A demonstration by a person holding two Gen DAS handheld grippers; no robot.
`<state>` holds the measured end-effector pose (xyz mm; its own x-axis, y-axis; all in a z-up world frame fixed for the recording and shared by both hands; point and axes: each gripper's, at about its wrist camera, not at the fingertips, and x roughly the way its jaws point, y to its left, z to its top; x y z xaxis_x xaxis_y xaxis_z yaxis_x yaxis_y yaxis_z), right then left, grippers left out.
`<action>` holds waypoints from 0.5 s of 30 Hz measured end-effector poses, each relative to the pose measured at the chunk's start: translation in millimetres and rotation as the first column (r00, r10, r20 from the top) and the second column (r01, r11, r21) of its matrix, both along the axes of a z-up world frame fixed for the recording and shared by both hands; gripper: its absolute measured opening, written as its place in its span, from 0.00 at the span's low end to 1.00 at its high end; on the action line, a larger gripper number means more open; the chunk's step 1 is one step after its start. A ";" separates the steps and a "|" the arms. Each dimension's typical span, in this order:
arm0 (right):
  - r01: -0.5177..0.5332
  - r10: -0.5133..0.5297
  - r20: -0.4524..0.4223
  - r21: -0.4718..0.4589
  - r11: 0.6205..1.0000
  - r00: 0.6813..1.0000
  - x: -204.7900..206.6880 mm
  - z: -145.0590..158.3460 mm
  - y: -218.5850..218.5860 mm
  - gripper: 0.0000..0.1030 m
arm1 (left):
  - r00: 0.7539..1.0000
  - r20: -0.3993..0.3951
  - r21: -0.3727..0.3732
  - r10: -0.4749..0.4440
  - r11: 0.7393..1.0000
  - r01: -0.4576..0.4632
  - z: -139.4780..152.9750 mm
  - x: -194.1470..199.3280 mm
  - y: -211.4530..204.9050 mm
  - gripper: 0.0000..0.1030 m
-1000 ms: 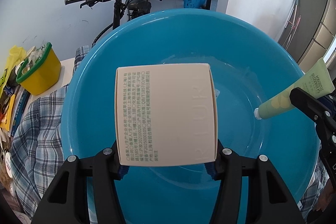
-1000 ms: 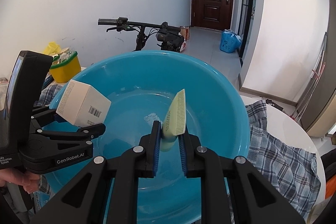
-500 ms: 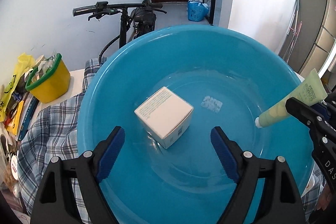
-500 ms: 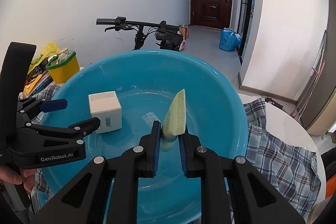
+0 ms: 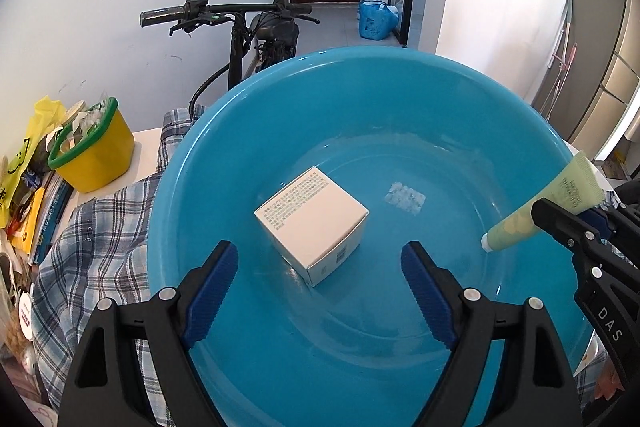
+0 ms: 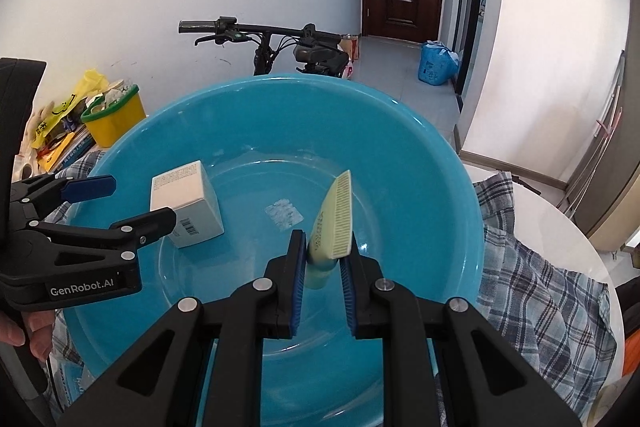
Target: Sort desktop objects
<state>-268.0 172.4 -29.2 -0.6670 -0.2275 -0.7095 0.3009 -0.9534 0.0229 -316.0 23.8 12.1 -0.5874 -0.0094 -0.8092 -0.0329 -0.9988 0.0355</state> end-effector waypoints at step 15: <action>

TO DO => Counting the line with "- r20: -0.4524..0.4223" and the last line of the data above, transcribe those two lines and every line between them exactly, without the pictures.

SOLUTION FOR THIS EXERCISE =>
  - r20: -0.4524..0.4223
  - r21: -0.4718..0.4589
  - r11: 0.6205..1.0000
  - r00: 0.6813..1.0000
  - x: -204.7900..206.6880 mm
  - z: -145.0590..158.3460 mm
  - y: -218.5850..218.5860 mm
  - gripper: 0.0000..0.1030 m
arm1 (left):
  - r00: 0.7539..1.0000
  - r20: -0.3993..0.3951
  - r21: -0.3727..0.3732
  - r10: -0.4749..0.4440
  - r11: 0.7393..1.0000
  - r01: -0.4576..0.4632
  - z: -139.4780..152.9750 mm
  - x: -194.1470..199.3280 mm
  - y: -211.4530..204.9050 mm
  - gripper: 0.0000..0.1030 m
-1000 ms: 
-1000 ms: 
-500 ms: 
-500 ms: 
+0 ms: 
+0 ms: 
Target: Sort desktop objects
<state>-268.0 172.4 -29.2 -0.6670 -0.2275 -0.7095 0.3009 -0.9534 0.0229 -316.0 23.8 12.1 -0.5874 -0.0094 -0.8092 -0.0329 -0.9988 0.0355</state> end-effector waypoints at step 15: <action>

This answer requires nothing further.